# Data under study:
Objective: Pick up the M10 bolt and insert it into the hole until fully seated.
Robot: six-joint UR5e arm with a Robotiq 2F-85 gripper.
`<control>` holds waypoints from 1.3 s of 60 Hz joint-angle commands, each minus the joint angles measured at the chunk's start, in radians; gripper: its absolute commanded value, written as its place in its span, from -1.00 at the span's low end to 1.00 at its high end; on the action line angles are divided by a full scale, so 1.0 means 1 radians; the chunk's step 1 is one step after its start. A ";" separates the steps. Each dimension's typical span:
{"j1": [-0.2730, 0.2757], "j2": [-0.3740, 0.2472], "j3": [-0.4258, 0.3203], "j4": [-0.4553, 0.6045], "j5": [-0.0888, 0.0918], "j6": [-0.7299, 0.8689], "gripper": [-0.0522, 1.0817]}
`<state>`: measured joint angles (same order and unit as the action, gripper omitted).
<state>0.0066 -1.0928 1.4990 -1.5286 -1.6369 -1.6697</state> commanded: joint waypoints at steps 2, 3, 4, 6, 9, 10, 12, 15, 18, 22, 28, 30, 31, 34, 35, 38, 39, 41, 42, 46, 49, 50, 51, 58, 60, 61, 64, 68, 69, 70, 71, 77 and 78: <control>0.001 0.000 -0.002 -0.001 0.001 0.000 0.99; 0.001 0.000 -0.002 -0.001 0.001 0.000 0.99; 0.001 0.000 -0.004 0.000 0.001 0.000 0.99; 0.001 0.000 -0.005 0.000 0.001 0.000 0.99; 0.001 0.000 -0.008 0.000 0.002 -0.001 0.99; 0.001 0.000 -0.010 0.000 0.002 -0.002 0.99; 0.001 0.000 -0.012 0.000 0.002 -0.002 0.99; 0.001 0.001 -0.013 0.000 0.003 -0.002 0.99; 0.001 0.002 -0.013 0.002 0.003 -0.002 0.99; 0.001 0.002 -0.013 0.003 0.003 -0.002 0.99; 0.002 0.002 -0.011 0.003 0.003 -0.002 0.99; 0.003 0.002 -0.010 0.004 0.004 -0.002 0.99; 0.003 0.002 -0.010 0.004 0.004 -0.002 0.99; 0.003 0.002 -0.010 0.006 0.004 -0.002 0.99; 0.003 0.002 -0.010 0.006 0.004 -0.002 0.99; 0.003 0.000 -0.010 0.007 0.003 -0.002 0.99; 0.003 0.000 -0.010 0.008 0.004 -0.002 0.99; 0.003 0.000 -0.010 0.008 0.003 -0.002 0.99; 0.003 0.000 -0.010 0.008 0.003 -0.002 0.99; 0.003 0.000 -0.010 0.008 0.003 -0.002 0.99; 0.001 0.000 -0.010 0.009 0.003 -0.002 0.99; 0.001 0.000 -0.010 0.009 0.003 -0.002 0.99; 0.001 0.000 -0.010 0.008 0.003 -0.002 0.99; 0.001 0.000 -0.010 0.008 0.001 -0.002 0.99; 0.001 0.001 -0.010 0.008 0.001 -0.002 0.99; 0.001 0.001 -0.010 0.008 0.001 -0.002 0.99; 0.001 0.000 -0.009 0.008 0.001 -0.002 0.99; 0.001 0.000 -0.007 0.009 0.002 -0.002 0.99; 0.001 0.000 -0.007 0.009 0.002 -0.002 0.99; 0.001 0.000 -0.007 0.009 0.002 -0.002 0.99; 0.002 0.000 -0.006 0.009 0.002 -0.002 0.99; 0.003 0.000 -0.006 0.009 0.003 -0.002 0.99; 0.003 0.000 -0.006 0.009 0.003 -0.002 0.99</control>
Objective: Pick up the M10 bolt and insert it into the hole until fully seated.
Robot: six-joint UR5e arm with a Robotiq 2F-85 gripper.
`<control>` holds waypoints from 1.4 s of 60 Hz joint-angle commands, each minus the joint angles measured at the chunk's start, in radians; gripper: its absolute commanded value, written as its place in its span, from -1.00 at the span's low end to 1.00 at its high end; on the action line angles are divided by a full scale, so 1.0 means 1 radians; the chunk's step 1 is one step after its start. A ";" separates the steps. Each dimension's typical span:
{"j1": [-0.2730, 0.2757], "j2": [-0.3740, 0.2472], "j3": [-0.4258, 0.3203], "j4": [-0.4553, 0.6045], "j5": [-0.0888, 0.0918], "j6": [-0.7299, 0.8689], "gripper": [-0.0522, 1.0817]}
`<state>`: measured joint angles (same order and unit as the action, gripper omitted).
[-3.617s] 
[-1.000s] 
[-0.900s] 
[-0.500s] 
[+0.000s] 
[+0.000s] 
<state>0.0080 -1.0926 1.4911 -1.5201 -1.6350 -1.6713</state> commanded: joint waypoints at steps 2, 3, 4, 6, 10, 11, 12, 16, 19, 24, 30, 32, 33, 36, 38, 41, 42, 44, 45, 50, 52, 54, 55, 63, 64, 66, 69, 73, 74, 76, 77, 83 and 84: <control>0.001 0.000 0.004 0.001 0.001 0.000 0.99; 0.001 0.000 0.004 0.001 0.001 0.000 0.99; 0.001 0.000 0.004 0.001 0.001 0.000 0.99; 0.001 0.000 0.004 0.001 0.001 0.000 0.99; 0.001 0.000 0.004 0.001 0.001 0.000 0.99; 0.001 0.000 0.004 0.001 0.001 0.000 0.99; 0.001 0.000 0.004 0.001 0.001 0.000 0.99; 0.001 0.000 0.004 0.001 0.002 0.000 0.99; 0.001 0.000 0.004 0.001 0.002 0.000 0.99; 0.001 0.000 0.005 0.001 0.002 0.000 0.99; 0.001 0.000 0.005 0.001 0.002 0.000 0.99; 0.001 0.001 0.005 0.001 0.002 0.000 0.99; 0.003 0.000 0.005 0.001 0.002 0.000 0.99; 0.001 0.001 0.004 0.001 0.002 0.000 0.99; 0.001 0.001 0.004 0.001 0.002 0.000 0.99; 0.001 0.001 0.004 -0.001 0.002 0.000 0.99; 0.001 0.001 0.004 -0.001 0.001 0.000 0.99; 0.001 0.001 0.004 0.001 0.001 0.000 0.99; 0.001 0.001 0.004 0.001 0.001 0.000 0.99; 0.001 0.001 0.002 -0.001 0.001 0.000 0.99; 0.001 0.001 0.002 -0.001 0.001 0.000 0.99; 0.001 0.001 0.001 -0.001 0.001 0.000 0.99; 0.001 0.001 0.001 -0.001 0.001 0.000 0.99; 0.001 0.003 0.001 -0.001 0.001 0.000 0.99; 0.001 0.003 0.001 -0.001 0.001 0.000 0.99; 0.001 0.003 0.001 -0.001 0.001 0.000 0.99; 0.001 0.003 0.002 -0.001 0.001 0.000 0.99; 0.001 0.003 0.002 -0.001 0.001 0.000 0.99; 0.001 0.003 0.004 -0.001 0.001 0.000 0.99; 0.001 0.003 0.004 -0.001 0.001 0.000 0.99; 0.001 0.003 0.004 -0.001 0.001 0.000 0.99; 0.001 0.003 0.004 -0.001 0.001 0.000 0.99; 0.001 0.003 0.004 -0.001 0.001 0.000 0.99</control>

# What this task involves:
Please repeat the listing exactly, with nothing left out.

# Completed task:
Objective: Pick up the M10 bolt and insert it into the hole until fully seated.
Robot: six-joint UR5e arm with a Robotiq 2F-85 gripper.
`<control>` holds waypoints from 1.3 s of 60 Hz joint-angle commands, each minus the joint angles measured at the chunk's start, in radians; gripper: its absolute commanded value, written as its place in its span, from -1.00 at the span's low end to 1.00 at its high end; on the action line angles are divided by a full scale, so 1.0 means 1 radians; the chunk's step 1 is one step after its start. A ";" separates the steps. Each dimension's typical span:
{"j1": [-0.2730, 0.2757], "j2": [-0.3740, 0.2472], "j3": [-0.4258, 0.3203], "j4": [-0.4553, 0.6045], "j5": [-0.0888, 0.0918], "j6": [-0.7299, 0.8689], "gripper": [-0.0522, 1.0817]}
`<state>`: measured joint angles (same order and unit as the action, gripper omitted).
<state>0.0066 -1.0928 1.4990 -1.5286 -1.6369 -1.6697</state> commanded: joint waypoints at steps 2, 3, 4, 6, 9, 10, 12, 15, 18, 22, 28, 30, 31, 34, 35, 38, 39, 41, 42, 46, 49, 50, 51, 58, 60, 61, 64, 68, 69, 70, 71, 77 and 78: <control>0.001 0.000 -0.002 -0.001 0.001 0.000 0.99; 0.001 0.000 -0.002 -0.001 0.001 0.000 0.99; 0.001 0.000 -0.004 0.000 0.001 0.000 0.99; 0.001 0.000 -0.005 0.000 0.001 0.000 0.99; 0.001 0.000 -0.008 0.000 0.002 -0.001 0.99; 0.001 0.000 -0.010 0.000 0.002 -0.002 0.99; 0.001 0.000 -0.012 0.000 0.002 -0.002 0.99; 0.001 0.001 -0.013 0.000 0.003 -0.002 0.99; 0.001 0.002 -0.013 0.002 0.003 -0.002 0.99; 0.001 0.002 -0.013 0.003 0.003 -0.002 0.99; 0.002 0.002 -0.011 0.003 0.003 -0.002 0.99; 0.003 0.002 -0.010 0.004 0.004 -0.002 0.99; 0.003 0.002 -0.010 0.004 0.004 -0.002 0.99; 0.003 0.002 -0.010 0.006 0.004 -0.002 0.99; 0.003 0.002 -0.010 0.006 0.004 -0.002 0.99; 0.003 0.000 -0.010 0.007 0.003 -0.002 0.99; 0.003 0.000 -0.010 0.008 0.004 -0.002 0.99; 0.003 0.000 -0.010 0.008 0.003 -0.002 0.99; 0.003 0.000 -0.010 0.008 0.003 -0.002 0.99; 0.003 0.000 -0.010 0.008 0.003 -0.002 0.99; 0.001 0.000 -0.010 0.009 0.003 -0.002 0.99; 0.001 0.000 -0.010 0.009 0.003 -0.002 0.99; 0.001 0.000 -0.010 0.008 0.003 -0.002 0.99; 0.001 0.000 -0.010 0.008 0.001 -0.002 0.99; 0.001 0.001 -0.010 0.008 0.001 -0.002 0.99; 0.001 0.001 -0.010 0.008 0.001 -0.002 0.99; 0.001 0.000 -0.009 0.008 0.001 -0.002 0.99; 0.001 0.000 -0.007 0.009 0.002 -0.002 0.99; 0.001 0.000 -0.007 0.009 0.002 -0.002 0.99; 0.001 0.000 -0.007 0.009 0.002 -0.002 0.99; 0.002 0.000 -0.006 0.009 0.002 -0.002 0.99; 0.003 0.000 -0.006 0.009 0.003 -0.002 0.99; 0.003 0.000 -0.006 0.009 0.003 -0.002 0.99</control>
Objective: Pick up the M10 bolt and insert it into the hole until fully seated.
Robot: six-joint UR5e arm with a Robotiq 2F-85 gripper.
`<control>` holds waypoints from 1.4 s of 60 Hz joint-angle commands, each minus the joint angles measured at the chunk's start, in radians; gripper: its absolute commanded value, written as its place in its span, from -1.00 at the span's low end to 1.00 at its high end; on the action line angles are divided by a full scale, so 1.0 means 1 radians; the chunk's step 1 is one step after its start. A ";" separates the steps. Each dimension's typical span:
{"j1": [-0.2730, 0.2757], "j2": [-0.3740, 0.2472], "j3": [-0.4258, 0.3203], "j4": [-0.4553, 0.6045], "j5": [-0.0888, 0.0918], "j6": [-0.7299, 0.8689], "gripper": [-0.0522, 1.0817]}
`<state>`: measured joint angles (same order and unit as the action, gripper omitted).
[-3.617s] 
[-1.000s] 
[-0.900s] 
[-0.500s] 
[+0.000s] 
[+0.000s] 
<state>0.0080 -1.0926 1.4911 -1.5201 -1.6350 -1.6713</state> commanded: joint waypoints at steps 2, 3, 4, 6, 10, 11, 12, 16, 19, 24, 30, 32, 33, 36, 38, 41, 42, 44, 45, 50, 52, 54, 55, 63, 64, 66, 69, 73, 74, 76, 77, 83 and 84: <control>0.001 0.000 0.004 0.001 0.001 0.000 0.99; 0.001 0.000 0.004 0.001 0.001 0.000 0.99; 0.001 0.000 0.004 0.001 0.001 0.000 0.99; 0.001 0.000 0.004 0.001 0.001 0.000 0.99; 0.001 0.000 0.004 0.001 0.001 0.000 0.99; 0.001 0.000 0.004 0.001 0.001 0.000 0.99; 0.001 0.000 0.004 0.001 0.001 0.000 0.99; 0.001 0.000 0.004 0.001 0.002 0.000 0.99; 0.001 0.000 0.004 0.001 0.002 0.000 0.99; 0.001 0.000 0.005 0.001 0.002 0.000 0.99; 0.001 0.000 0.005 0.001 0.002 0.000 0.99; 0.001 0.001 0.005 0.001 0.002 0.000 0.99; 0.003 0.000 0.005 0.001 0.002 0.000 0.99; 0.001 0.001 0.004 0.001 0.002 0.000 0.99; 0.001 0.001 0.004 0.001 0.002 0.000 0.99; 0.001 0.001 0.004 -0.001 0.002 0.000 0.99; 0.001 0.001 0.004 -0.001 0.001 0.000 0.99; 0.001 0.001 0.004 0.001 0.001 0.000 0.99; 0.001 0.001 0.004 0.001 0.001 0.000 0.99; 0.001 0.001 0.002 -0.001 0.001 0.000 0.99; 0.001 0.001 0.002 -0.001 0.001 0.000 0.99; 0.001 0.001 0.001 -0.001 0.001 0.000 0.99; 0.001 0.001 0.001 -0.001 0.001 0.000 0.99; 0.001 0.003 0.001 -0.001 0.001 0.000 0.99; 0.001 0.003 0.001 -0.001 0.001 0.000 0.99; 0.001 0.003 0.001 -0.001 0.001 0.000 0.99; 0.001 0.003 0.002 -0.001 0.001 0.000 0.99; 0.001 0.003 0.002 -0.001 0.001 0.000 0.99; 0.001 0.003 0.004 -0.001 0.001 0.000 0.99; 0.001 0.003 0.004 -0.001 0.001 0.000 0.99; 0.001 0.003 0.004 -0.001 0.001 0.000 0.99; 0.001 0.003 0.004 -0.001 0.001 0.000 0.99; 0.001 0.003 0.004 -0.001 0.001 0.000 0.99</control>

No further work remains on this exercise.